For now, the lead author of the paper in The Lancet, WHO HIV/TB medical officer Dr Reuben Granich, said WHO was only focused on increasing testing and counselling worldwide and ensuring that all people, whose immune system was failing, had access to treatment.
In fact, WHO avoided using the term “test and treat”, as it had become associated with testing everybody and treating them immediately, which angered human rights activists, Granich said.
He was adamant WHO would never recommend a mandatory or coercive approach, but he did not think “anyone will argue that it is a bad thing for people to know their status, so they can access anti-retroviral therapy to save their lives”.
Here, Kippax raised some concerns.
She told New Matilda that “many people resist being tested in the developing world, since they are terrified of finding out if they are HIV positive because of stigma”.
In PNG, Maura Elaripe, founder of Igat Hope, the umbrella NGO for people living with HIV, was forcefully sterilised because of her HIV positive status.
In a country with high levels of gender-based violence, Elaripe said it was “very hard for women to come home after a routine test and tell their partner they tested positive”.
Doctors recently told Elaripe they were no longer registering new patients on antiretroviral therapy because they were worried PNG might run out of treatment supplies.
For them, the risk of a patient developing drug resistance, while on a treatment break, was too dangerous.
The Global Fund to fight AIDS, tuberculosis and malaria last year rejected PNG’s application for HIV funding based on its stringent accountability criteria.
It would provide another two years’ worth of antiretroviral therapy for PNG’s 6,500 patients currently receiving treatment – but not for new cases.
The PNG government had, however, stepped in with a promise of K6 million for medicines and had applied to the next round of Global Fund money.

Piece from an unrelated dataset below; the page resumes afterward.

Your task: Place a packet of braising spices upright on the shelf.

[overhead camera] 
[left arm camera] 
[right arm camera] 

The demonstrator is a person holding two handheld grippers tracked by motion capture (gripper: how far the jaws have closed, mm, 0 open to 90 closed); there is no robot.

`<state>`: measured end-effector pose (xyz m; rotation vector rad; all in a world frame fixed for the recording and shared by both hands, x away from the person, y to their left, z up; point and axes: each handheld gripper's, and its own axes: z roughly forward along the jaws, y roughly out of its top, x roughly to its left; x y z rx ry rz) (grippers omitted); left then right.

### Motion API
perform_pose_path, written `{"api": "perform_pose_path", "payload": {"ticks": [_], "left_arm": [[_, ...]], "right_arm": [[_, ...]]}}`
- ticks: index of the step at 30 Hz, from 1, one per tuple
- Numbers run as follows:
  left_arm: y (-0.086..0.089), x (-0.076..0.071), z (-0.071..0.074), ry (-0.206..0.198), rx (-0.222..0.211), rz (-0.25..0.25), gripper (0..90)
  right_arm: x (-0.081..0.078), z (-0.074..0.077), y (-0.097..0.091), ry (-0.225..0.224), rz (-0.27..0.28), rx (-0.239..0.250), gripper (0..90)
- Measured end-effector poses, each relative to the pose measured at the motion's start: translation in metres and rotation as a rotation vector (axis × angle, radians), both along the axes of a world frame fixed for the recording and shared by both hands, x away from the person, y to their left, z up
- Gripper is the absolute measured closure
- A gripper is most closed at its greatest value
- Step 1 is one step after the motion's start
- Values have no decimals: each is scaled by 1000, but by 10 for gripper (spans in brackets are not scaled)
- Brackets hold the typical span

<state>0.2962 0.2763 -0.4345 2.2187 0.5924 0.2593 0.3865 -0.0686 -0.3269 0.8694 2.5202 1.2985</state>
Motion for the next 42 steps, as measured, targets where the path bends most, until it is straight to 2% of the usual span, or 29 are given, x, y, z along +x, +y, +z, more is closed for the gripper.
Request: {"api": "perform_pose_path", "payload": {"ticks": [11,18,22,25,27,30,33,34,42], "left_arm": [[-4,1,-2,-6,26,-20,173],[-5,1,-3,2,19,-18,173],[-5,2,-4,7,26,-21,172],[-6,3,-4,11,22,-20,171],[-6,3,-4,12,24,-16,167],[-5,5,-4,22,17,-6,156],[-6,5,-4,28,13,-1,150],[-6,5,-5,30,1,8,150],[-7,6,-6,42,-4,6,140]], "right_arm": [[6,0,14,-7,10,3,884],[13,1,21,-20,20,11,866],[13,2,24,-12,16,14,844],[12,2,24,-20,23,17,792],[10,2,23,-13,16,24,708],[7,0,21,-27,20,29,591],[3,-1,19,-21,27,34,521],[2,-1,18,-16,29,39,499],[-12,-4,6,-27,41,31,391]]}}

By contrast, Australia suffered from relatively little HIV stigma and provided easily accessible testing and treatment, yet infection rates had increased between 1999 and 2008, particularly in Victoria and Queensland.
Kippax said this was most likely due to a decrease in prevention funding and she feared countries such as PNG with limited resources would have even more trouble resisting the lure of the “prevention is treatment” slogan, choosing instead to invest all their money in treatment.

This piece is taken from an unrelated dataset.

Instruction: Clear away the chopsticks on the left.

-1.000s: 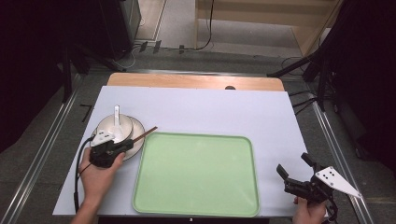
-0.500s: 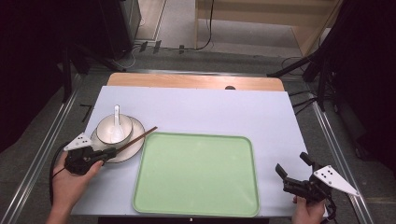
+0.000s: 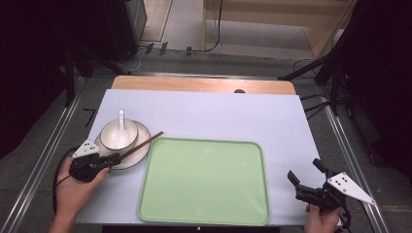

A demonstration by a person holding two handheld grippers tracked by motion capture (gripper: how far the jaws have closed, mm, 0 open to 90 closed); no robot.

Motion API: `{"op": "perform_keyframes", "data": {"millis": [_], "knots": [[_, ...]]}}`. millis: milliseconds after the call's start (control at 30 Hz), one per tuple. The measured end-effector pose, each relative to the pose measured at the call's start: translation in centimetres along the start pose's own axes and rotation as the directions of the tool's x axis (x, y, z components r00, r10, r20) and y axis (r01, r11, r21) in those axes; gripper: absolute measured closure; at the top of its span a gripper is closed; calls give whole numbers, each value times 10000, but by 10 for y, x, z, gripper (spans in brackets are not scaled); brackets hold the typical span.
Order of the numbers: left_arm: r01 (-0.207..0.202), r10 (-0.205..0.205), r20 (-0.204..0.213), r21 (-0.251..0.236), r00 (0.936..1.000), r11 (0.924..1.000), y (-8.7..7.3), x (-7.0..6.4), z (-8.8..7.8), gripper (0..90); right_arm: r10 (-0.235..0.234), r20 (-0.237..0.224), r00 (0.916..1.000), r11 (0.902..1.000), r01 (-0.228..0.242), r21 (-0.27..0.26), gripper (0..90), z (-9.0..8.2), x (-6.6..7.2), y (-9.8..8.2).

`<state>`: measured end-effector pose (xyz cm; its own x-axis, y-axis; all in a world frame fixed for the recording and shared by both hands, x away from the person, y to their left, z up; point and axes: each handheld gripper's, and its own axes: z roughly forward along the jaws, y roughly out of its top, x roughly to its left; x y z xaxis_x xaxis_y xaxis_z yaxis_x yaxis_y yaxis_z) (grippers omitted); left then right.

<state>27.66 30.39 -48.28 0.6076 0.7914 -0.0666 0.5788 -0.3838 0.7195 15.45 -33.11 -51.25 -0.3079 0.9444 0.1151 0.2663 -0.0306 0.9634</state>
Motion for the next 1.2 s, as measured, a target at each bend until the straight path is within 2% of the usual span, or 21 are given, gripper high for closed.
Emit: {"op": "perform_keyframes", "data": {"millis": [67,267,500,633,833,1000,1100,1167,1200], "knots": [[7,-7,21,23,10000,10000,0,0,1,799,12,6,10000,10000,-12,-2,0,0,0,0],[-350,343,145,533,9993,9980,0,-6,12,798,-14,-37,10000,10000,14,29,0,1,0,0],[-481,453,449,638,9980,9968,1,-7,15,830,25,-92,10000,10000,-25,46,0,1,0,-1],[-778,735,613,695,9954,9945,2,-11,17,856,14,-98,10000,10000,-13,52,0,1,0,0],[-645,595,815,605,9949,9961,4,-14,13,858,-3,-78,10000,10000,4,22,0,0,-1,0],[-758,700,1122,482,9912,9960,8,-29,10,858,-6,-64,10000,10000,6,13,0,0,-1,0],[-795,741,1132,441,9908,9959,8,-36,11,858,3,-49,10000,10000,-3,2,0,-1,-1,0],[-775,723,1190,397,9903,9962,8,-44,12,858,10,-49,10000,10000,-10,-15,0,-1,-2,0],[-845,789,1225,408,9893,9956,7,-53,14,858,13,-55,10000,10000,-13,-12,0,-2,-2,0]]}}
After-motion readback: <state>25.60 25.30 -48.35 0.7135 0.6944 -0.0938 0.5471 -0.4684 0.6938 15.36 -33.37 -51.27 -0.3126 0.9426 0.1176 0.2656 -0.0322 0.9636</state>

But, “unless money is spent on prevention, we are just going to see HIV prevalence rates go up, country after country, and more and more people on treatment – and countries will go broke”, she said.

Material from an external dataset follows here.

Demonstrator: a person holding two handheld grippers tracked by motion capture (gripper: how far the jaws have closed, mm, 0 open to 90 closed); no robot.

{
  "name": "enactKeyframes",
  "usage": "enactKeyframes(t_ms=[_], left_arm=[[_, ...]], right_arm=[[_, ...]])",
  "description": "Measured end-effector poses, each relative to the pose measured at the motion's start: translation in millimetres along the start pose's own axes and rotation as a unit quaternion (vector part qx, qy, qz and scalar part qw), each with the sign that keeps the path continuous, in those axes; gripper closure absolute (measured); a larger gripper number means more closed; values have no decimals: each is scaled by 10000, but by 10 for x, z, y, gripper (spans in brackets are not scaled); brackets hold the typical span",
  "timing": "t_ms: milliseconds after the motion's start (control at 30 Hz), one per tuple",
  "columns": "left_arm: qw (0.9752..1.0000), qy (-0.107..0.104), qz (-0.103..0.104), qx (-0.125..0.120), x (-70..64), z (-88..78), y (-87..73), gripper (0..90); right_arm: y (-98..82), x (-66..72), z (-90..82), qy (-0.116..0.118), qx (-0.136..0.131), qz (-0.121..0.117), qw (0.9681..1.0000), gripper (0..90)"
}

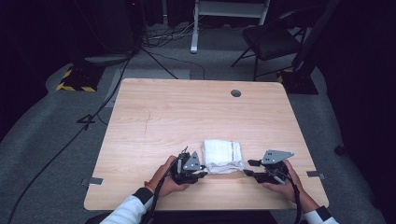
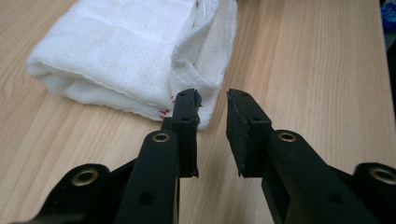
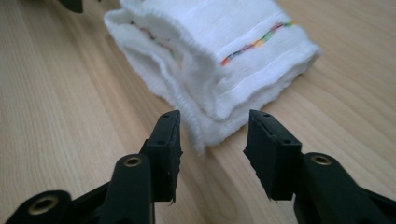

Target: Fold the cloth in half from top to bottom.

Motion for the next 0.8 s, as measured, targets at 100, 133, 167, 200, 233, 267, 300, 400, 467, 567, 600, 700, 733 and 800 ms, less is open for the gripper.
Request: enactKeyframes(t_ms=[100, 133, 167, 200, 233, 267, 300, 400, 467, 567, 600, 700, 733, 800], left_arm=[[9997, 136, -105, -155, 60, -67, 39, 659], [9995, 173, -167, -200, 96, -75, 56, 642], [9993, 207, -224, -227, 131, -71, 74, 611], [9991, 277, -264, -200, 174, -61, 91, 574], [9989, 318, -272, -200, 199, -49, 105, 536], [9987, 382, -274, -173, 243, -32, 128, 518], [9985, 427, -301, -160, 271, -22, 142, 494], [9977, 492, -411, -240, 380, 25, 221, 419], [9975, 471, -475, -234, 434, 63, 257, 386], [9975, 401, -554, -166, 475, 133, 273, 347], [9976, 348, -585, -156, 473, 165, 273, 337], [9983, 208, -540, 57, 429, 245, 217, 302], [9985, 209, -498, 127, 417, 258, 199, 292], [9984, 227, -453, 248, 382, 283, 157, 281]], right_arm=[[79, -79, -10, -170, -110, 127, 9997, 491], [103, -97, -6, -197, -131, 158, 9996, 485], [125, -119, 1, -237, -146, 150, 9995, 478], [150, -142, 12, -294, -162, 142, 9993, 466], [185, -176, 23, -380, -191, 156, 9990, 457], [206, -192, 25, -401, -207, 182, 9988, 450], [245, -219, 34, -432, -243, 176, 9986, 443], [357, -301, 64, -565, -348, 243, 9975, 421], [405, -322, 109, -578, -331, 224, 9975, 417], [457, -295, 225, -488, -249, 110, 9984, 416], [460, -278, 269, -454, -192, 71, 9988, 414], [427, -191, 359, -310, 3, -80, 9995, 400], [395, -154, 376, -260, 87, -150, 9995, 397], [328, -100, 384, -160, 215, -268, 9993, 396]])
Point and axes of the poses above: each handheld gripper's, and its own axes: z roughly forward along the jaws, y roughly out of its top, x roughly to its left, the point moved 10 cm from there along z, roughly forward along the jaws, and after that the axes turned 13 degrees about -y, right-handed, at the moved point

Slavin agreed that all options needed to be investigated, both in Australia and overseas.
“This is just another instance in which we need to have a debate, and keep our minds focused on both the history of the epidemic, and the human rights of the people,” he said.
At the Australasian HIV/AIDS conference last month, the scheduled debate took place on the relevance and logistics of implementing anti-retroviral therapy as prevention in the region.
And, a world away from messages of hope and progress delivered at conference plenaries, Elaripe, tired of chasing bureaucrats to make sure her special HIV line 2 drugs arrive on time, worries about what the future holds for people living with HIV in PNG. – newmatilda

 

 

*Nicole Gooch is a freelance journalist from New Caledonia and the island’s Australia correspondent for its French newspaper. She used to work in public health for the secretariat of the Pacific Community.